Ukraine moved to intercept that revenue at its source. On March 22-23, drones struck the Baltic port of Primorsk, igniting a fuel depot, setting fire to most of the terminal's berths, and engulfing two tankers. Planet Labs satellite imagery confirmed the fires. The Ust-Luga terminal, Russia's other primary Baltic export hub, was struck three times in five days. Together, Primorsk and Ust-Luga handle more than 40% of Russia's seaborne oil exports and move roughly 2 million barrels of crude per day.
On March 25-26, drones hit the KINEF Kirishi refinery in Russia's Leningrad region, owned by Surgutneftegas, with an annual processing capacity of approximately 20 million tonnes. The plant was forced to cease operations entirely, leaving all three of Russia's major Baltic oil logistics hubs simultaneously offline.
The economic damage was measurable. Russia's total oil exports fell 43% in the week of March 22-29, dropping from 4.072 million barrels per day to 2.318 million. Only 22 tankers departed, 15 fewer than the prior week; Primorsk loaded four tankers instead of the usual 10. Bloomberg estimated the disruption cost Moscow approximately $1 billion in lost revenues that week alone, with strikes at Primorsk destroying roughly $200 million worth of oil at that single port. President Volodymyr Zelensky acknowledged that "40 percent of their capabilities remained at that facility" after the Ust-Luga strikes.

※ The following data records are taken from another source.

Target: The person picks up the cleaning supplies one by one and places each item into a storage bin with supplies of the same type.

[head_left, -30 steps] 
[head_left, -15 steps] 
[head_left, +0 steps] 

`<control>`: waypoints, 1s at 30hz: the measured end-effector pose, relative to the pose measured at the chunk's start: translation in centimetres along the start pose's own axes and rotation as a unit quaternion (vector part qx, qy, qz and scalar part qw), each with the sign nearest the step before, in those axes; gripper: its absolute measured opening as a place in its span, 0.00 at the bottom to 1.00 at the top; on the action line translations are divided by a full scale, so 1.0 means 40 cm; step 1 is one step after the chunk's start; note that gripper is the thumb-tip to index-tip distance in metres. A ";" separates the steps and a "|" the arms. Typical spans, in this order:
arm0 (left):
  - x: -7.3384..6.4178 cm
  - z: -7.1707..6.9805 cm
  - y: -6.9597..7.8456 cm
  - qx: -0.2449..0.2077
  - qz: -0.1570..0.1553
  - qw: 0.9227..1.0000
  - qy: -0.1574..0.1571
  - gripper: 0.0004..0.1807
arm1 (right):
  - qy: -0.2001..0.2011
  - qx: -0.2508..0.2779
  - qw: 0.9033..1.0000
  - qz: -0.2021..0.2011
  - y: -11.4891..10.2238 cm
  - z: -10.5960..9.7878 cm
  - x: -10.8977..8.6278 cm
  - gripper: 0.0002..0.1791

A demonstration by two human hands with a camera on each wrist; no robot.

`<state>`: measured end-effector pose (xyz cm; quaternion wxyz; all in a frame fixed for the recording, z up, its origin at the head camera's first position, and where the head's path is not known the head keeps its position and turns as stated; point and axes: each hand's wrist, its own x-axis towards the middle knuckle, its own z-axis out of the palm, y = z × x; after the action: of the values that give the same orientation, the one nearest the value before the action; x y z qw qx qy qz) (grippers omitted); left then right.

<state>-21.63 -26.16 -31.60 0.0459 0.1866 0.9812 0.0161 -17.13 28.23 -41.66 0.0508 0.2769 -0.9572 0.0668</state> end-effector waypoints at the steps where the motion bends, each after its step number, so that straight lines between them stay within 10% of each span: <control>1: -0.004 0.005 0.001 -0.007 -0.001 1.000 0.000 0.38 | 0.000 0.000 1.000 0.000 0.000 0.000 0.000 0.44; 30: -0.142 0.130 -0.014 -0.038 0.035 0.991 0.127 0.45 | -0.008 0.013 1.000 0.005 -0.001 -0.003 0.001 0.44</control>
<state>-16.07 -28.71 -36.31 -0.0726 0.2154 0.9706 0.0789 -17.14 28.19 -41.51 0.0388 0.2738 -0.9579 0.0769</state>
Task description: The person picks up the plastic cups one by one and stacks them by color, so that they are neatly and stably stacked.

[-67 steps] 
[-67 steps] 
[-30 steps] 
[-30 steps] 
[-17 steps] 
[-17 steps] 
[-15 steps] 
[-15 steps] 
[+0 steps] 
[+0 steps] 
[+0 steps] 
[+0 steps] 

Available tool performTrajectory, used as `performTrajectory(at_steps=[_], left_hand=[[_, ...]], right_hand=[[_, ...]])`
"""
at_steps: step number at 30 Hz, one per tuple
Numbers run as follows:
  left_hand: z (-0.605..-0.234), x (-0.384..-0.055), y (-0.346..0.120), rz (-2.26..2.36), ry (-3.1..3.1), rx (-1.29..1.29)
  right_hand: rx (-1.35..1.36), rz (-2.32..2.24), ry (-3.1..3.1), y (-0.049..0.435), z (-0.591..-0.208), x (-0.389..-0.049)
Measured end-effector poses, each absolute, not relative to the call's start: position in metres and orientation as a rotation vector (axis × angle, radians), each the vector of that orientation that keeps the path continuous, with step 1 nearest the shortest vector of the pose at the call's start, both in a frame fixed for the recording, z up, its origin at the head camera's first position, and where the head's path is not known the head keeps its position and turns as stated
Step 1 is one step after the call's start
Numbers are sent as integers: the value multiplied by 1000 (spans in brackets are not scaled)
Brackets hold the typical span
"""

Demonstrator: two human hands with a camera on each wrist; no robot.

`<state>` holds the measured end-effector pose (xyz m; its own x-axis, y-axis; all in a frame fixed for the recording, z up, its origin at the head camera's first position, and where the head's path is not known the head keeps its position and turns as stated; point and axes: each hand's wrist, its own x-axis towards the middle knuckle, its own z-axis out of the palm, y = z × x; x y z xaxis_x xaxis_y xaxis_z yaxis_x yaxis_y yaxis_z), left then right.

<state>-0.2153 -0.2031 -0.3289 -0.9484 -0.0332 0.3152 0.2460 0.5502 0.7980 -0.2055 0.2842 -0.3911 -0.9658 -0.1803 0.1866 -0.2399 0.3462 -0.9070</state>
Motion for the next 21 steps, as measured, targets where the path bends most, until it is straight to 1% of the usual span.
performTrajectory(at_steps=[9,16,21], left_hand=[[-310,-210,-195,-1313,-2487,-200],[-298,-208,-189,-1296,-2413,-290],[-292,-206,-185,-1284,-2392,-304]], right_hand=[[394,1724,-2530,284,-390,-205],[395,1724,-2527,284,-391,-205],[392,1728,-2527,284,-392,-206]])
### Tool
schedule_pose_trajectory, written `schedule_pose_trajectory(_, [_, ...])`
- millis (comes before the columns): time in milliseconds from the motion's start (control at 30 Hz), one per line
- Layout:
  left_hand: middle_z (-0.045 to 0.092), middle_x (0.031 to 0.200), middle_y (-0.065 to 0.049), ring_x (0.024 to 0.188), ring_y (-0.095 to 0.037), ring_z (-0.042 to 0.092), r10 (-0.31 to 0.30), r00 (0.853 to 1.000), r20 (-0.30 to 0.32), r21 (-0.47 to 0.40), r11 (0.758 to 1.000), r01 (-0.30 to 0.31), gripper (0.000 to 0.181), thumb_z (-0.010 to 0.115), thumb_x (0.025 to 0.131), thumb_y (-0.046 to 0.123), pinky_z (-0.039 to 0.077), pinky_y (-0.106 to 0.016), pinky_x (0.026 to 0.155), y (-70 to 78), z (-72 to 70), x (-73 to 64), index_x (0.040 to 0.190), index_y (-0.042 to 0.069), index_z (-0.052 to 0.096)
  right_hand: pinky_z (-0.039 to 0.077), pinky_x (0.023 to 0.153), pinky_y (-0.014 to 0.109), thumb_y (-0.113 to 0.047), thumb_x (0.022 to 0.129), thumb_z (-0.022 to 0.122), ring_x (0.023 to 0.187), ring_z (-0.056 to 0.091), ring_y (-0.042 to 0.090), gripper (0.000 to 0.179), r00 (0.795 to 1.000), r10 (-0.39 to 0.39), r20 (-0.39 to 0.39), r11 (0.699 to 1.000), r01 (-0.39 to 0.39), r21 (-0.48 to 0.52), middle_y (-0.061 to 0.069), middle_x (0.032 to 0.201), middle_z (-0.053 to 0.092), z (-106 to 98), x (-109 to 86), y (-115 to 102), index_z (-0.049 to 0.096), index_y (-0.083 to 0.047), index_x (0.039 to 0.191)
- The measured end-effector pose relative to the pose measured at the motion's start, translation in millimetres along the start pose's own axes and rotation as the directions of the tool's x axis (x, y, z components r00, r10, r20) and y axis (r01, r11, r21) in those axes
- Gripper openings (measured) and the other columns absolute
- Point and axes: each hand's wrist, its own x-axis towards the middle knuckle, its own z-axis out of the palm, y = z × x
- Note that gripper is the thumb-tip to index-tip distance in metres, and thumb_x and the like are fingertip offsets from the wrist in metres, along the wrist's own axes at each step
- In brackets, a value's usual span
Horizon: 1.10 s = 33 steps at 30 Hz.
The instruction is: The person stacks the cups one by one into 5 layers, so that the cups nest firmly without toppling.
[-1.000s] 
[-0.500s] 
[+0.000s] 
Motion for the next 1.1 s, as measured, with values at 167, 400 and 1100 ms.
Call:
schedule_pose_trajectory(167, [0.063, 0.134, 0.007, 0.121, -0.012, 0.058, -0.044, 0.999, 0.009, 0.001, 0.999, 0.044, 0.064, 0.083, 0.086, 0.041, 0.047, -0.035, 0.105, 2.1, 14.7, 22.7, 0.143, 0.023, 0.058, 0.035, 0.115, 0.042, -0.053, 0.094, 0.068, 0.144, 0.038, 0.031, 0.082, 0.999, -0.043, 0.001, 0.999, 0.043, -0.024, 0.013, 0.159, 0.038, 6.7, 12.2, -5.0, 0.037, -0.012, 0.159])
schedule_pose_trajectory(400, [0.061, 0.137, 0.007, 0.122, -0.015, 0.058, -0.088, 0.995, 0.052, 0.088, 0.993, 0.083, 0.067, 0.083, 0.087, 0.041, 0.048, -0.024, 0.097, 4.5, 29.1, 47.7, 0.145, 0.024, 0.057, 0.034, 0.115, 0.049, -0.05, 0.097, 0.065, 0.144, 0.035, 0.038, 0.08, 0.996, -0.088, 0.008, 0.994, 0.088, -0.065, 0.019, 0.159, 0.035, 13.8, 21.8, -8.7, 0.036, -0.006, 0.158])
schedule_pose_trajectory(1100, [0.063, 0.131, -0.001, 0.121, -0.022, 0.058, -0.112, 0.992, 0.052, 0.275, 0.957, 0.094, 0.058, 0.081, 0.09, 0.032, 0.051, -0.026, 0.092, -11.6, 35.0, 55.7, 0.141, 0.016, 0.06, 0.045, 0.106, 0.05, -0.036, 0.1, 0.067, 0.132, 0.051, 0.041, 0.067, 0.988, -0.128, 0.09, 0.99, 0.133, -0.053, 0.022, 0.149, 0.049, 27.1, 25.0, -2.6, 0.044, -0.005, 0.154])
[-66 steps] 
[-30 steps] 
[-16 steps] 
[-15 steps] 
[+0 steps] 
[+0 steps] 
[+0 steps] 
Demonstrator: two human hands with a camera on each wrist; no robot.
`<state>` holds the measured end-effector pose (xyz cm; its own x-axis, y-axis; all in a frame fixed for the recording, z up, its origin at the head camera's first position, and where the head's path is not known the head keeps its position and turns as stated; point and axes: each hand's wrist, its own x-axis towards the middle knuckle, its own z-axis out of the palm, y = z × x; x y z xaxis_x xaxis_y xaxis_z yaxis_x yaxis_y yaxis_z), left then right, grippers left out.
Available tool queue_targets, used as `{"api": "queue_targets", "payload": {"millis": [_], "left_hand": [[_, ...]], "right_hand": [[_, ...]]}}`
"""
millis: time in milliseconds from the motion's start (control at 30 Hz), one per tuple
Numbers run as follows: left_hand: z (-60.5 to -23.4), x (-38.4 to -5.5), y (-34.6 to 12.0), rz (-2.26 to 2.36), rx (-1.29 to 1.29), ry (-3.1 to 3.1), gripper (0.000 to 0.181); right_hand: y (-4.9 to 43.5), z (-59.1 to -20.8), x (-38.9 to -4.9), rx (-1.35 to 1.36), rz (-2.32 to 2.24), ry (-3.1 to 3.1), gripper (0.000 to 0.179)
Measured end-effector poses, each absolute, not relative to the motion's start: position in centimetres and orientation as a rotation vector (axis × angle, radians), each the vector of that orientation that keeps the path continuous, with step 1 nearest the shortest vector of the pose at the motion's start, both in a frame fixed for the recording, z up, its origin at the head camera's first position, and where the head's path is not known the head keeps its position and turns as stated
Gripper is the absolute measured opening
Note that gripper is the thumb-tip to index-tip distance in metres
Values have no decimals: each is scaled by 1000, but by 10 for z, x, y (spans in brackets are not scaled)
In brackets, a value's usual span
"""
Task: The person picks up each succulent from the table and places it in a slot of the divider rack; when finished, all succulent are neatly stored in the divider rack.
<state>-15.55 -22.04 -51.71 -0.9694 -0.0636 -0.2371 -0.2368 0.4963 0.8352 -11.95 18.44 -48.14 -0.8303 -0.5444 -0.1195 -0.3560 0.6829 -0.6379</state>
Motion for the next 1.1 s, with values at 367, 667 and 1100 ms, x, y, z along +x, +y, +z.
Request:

The campaign then reached deeper into Russian territory. On April 5, Robert "Madyar" Brovdi, commander of Ukraine's Unmanned Systems Forces, confirmed a strike on the Lukoil-owned NORSI refinery in Kstovo, roughly 800 kilometers inside Russia in Nizhny Novgorod Oblast. The plant processes 17 million tonnes of crude annually, produces more than 50 types of petroleum products including aviation and diesel fuel, and provides nearly 30% of the gasoline consumed by the Moscow region while directly supplying fuel to Russian forces. The facility's combined heat and power plant was also struck. The following day, Ukraine hit the Black Sea energy hub of Novorossiysk, which handles roughly 1.5% of global oil supplies and carries a loading capacity of 700,000 barrels per day, reporting damage to mooring, loading, and storage infrastructure.
Across the full campaign, Ukraine struck 13 sites and seriously damaged at least eight refineries. Combined with the effective halt of Druzhba pipeline exports to Hungary and Slovakia since January, roughly 40% of Russia's total oil export capacity has been disrupted.
The strikes carry a complicating diplomatic dimension: by targeting Russia's export terminals, Ukraine contributes to the same price spike that partially rewards Moscow. Several Western allies reportedly pressed Kyiv to pause the attacks. Ukraine refused. For Kyiv, the arithmetic is straightforward: even at $100 per barrel, a barrel Russia cannot ship produces no revenue at all.